**Provided data:**
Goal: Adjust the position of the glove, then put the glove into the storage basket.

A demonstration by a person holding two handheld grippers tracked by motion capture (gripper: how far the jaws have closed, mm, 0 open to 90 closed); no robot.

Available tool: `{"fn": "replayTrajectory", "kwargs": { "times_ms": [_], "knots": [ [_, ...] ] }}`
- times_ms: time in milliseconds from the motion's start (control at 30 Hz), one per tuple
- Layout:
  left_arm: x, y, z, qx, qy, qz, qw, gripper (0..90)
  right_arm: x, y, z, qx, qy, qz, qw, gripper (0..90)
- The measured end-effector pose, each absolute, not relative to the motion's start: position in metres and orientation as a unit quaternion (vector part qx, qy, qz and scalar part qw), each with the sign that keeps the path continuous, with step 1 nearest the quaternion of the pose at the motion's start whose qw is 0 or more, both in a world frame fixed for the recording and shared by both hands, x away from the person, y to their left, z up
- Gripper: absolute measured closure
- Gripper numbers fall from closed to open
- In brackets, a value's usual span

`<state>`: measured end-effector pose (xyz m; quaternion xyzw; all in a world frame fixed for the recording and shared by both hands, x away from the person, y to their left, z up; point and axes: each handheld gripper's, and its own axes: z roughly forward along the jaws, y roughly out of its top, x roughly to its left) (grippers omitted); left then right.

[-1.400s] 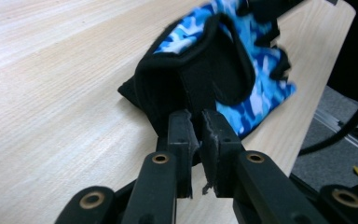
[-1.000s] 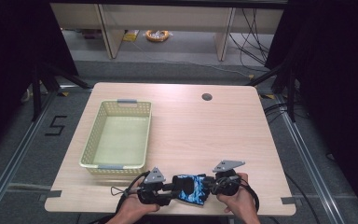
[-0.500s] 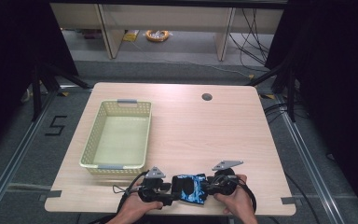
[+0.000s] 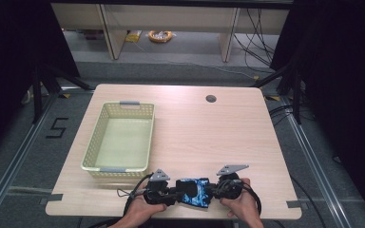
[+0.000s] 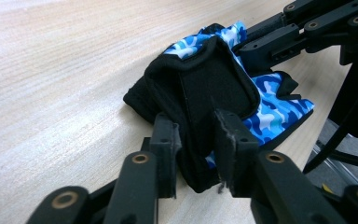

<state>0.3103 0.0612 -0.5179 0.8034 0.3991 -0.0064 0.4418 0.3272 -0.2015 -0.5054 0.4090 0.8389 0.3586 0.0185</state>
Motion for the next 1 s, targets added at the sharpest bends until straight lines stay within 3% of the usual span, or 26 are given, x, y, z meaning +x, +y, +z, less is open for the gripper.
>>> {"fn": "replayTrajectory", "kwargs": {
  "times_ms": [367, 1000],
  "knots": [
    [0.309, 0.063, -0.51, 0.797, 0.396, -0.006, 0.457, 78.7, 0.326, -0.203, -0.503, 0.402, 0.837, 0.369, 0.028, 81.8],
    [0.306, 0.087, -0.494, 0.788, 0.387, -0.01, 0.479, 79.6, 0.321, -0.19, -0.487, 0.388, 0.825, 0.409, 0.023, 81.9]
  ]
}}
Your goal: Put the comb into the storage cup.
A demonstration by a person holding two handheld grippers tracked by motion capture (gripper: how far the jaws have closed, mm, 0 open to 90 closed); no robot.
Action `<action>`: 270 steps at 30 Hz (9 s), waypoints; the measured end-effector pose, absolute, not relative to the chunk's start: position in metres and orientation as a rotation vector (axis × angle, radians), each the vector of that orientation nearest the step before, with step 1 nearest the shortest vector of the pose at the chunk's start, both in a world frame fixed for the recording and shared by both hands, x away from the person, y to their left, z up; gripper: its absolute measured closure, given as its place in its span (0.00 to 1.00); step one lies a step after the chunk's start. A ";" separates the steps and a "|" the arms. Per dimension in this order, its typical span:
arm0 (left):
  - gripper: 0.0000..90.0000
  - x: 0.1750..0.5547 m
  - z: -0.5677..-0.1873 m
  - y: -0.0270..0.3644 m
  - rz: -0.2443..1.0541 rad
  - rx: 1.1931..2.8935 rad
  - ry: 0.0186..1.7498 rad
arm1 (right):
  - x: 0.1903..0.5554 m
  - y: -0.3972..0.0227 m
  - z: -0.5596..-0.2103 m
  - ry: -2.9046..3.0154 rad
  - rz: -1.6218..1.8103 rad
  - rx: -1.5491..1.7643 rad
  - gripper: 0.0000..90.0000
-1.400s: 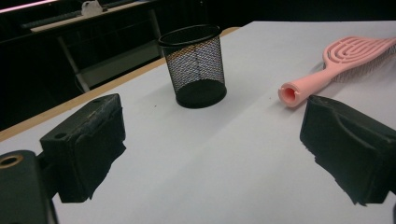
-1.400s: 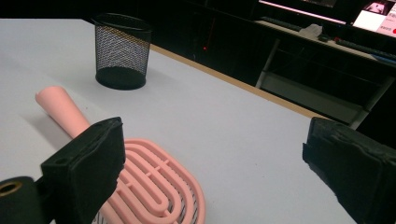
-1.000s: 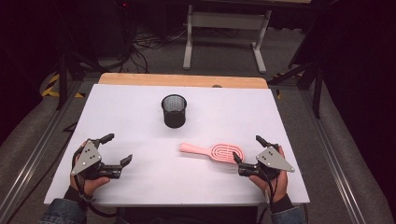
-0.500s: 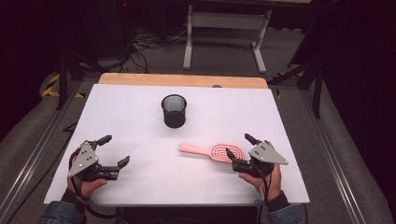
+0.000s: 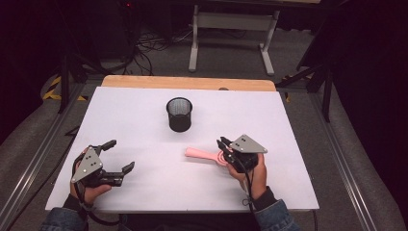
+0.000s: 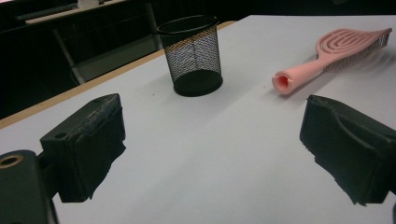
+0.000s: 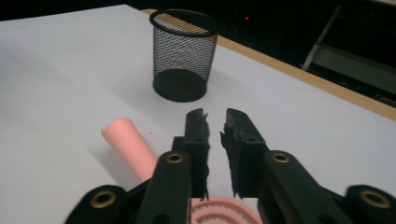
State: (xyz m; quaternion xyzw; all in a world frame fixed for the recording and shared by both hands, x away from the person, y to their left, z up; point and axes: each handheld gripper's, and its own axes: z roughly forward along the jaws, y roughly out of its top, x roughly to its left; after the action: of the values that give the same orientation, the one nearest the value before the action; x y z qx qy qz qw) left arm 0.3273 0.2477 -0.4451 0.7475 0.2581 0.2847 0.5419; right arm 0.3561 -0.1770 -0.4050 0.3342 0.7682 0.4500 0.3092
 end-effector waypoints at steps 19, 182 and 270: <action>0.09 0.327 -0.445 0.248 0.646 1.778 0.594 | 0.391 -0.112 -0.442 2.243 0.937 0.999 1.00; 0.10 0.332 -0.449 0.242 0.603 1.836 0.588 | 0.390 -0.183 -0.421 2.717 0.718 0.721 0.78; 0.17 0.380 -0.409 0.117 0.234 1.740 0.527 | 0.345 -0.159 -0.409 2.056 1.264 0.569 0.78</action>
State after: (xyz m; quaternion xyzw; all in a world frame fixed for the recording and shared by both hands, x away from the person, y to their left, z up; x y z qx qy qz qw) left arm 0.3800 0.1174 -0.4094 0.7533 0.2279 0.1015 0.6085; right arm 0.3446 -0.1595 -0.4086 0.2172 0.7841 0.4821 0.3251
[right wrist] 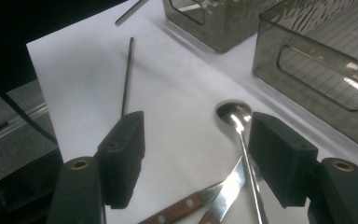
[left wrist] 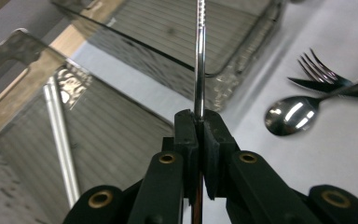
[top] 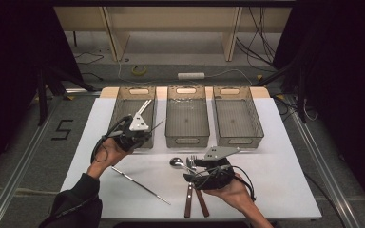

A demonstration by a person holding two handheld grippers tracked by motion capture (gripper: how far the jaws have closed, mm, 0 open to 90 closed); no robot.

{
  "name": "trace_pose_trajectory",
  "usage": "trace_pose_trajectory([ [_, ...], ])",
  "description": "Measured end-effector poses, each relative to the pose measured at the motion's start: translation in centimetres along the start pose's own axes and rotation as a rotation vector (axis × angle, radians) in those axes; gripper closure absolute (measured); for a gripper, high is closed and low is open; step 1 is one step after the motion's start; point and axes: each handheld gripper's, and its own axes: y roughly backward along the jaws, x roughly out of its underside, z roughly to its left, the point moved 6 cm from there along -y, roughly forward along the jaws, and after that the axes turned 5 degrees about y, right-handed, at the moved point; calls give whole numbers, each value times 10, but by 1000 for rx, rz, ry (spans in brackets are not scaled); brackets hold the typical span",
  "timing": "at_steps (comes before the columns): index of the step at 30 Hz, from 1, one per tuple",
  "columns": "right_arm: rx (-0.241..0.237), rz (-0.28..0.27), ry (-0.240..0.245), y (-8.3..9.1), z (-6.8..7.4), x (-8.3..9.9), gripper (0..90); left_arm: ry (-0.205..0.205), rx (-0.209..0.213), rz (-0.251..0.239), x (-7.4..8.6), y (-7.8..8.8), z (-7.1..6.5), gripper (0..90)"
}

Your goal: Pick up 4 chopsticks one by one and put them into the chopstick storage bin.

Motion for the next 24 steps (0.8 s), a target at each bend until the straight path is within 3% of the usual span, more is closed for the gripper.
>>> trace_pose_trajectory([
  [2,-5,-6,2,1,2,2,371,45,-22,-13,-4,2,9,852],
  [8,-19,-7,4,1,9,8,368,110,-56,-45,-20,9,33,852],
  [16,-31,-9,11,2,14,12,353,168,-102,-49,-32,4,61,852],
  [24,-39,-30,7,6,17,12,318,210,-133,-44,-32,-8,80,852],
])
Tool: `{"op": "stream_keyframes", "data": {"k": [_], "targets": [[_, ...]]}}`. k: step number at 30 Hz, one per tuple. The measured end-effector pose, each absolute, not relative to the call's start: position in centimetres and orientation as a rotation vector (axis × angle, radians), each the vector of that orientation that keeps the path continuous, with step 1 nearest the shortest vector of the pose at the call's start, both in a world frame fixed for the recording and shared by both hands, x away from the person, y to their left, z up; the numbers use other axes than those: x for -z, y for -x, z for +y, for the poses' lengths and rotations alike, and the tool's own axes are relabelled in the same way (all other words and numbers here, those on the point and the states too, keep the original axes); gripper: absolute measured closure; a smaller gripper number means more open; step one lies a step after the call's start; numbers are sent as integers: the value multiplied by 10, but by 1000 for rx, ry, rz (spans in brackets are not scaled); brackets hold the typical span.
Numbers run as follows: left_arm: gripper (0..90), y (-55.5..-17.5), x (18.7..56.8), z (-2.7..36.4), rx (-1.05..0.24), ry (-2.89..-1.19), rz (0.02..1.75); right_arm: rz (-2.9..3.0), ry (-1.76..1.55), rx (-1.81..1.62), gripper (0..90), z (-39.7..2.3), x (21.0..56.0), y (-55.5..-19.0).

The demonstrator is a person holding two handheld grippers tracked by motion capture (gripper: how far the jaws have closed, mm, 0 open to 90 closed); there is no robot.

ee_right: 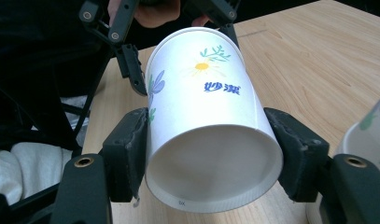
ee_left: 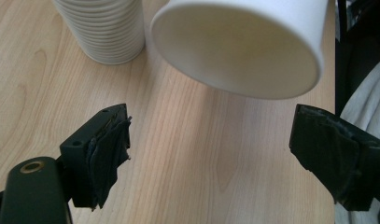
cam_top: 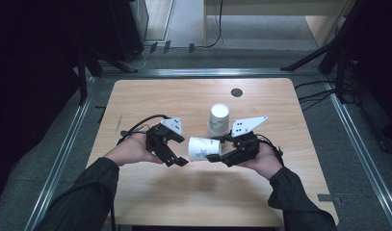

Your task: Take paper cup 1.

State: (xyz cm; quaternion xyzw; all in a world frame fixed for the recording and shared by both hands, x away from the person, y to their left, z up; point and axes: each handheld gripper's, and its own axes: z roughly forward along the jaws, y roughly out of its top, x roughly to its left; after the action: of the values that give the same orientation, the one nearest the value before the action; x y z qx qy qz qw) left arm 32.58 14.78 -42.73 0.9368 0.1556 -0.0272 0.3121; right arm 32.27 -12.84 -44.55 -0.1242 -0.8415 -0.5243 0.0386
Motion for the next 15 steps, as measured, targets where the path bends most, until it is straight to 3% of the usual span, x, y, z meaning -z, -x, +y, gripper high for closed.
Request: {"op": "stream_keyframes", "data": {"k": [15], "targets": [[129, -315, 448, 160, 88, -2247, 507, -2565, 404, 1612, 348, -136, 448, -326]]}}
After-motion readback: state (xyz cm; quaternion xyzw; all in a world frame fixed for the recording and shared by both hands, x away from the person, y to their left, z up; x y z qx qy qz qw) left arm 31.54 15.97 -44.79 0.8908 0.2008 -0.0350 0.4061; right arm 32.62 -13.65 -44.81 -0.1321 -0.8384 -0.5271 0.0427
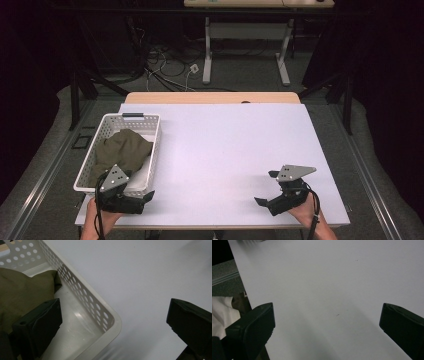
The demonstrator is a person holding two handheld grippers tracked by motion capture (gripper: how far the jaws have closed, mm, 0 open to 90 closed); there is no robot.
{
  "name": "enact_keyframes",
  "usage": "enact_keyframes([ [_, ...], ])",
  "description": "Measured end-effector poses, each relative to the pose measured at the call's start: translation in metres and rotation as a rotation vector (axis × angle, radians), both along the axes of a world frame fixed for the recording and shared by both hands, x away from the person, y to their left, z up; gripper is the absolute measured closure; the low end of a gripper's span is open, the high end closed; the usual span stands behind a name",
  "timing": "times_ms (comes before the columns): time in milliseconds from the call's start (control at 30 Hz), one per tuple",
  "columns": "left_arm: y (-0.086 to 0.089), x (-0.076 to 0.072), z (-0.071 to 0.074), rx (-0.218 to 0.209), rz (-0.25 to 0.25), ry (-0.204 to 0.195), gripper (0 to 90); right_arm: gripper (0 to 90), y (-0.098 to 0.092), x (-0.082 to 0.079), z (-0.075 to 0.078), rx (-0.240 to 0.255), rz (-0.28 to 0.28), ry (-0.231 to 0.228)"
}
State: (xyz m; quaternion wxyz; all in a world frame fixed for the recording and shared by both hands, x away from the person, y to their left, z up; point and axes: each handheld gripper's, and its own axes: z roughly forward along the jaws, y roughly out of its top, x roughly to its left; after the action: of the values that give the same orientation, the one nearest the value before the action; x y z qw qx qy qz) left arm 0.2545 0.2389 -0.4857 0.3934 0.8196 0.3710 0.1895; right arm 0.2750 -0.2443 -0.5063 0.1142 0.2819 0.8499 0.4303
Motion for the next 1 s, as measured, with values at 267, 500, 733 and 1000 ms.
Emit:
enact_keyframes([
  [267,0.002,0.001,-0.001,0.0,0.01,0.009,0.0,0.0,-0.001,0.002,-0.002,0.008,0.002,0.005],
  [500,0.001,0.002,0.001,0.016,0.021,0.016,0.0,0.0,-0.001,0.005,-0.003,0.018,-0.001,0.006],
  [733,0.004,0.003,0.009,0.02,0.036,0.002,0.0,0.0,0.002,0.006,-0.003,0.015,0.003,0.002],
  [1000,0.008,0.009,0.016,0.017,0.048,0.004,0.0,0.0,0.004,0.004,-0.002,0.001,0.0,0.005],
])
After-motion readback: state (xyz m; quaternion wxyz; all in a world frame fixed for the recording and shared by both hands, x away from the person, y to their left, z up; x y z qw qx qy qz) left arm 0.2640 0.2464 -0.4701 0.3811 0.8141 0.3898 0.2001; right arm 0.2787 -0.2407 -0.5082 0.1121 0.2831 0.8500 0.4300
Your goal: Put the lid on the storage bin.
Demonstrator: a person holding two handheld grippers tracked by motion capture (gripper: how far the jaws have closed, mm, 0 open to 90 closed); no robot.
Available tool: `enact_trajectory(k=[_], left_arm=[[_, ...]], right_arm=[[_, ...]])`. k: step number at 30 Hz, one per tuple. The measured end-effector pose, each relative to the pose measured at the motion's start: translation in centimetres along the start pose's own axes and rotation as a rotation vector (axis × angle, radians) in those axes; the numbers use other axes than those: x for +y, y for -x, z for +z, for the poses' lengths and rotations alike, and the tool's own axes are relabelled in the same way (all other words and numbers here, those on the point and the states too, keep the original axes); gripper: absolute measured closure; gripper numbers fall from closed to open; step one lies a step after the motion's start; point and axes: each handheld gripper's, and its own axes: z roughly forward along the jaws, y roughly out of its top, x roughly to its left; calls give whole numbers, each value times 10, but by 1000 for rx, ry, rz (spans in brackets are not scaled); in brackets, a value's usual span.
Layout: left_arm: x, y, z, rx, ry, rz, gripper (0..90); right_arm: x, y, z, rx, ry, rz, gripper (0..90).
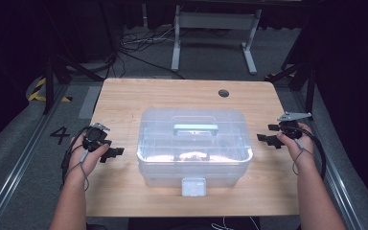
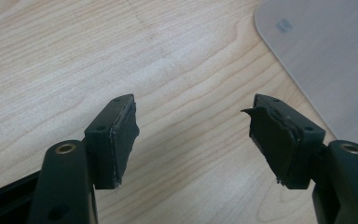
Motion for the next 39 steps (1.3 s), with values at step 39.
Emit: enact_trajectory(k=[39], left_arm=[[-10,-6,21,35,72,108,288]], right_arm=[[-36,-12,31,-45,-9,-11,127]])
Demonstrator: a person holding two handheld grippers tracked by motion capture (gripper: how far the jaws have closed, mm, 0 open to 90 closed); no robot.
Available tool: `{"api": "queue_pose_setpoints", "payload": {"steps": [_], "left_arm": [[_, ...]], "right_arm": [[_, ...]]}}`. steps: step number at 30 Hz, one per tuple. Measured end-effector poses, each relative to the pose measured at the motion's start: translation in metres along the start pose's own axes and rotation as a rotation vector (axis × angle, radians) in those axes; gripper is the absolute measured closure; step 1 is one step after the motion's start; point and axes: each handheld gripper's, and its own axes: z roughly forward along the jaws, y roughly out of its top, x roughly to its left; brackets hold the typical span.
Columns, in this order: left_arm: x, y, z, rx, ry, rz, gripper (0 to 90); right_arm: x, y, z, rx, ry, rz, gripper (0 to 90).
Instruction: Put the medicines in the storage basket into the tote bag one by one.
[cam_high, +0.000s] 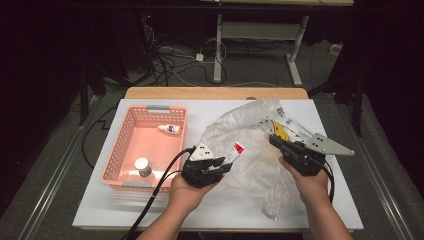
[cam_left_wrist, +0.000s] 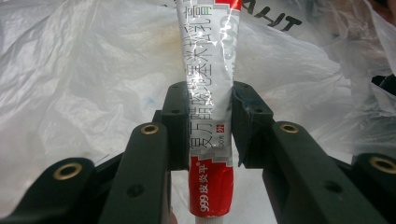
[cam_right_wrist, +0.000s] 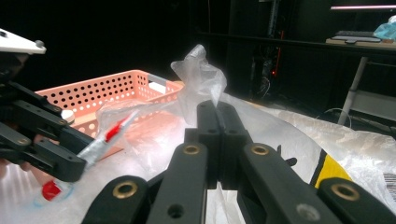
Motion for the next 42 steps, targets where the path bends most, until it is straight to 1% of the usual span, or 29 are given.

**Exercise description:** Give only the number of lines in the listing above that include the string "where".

**Response to the exercise:** 2